Each line below that contains the word "camera" is to be counted; give only the final number.

(DATASET ENTRIES)

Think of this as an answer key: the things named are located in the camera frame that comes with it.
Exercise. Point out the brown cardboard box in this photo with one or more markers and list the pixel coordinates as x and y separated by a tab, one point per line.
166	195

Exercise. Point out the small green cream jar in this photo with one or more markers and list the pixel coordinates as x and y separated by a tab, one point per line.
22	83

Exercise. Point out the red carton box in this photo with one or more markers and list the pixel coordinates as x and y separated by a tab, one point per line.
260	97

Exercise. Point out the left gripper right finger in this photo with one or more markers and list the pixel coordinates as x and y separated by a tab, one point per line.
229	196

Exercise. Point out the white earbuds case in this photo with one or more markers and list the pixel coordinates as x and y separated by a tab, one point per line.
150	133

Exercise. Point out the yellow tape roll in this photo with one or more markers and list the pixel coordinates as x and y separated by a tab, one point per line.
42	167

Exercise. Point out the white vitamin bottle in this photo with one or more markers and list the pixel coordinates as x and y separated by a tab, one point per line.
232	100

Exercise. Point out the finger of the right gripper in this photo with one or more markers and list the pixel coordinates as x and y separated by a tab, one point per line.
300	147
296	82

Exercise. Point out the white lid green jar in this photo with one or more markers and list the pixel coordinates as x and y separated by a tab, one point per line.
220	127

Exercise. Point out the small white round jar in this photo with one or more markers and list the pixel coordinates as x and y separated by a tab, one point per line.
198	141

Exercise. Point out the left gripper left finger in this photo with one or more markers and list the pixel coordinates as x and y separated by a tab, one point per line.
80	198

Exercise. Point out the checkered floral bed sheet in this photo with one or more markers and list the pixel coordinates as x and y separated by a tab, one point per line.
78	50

(End DATASET ENTRIES)
(DATASET ENTRIES)

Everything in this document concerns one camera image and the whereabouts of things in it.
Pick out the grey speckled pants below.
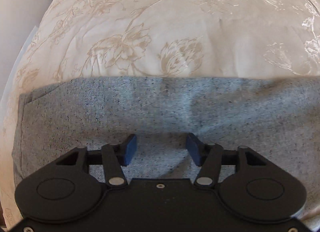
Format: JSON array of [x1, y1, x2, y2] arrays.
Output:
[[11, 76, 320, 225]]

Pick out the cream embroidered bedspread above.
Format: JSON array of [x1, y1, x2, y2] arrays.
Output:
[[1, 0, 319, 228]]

(End DATASET ENTRIES)

→ REPLY
2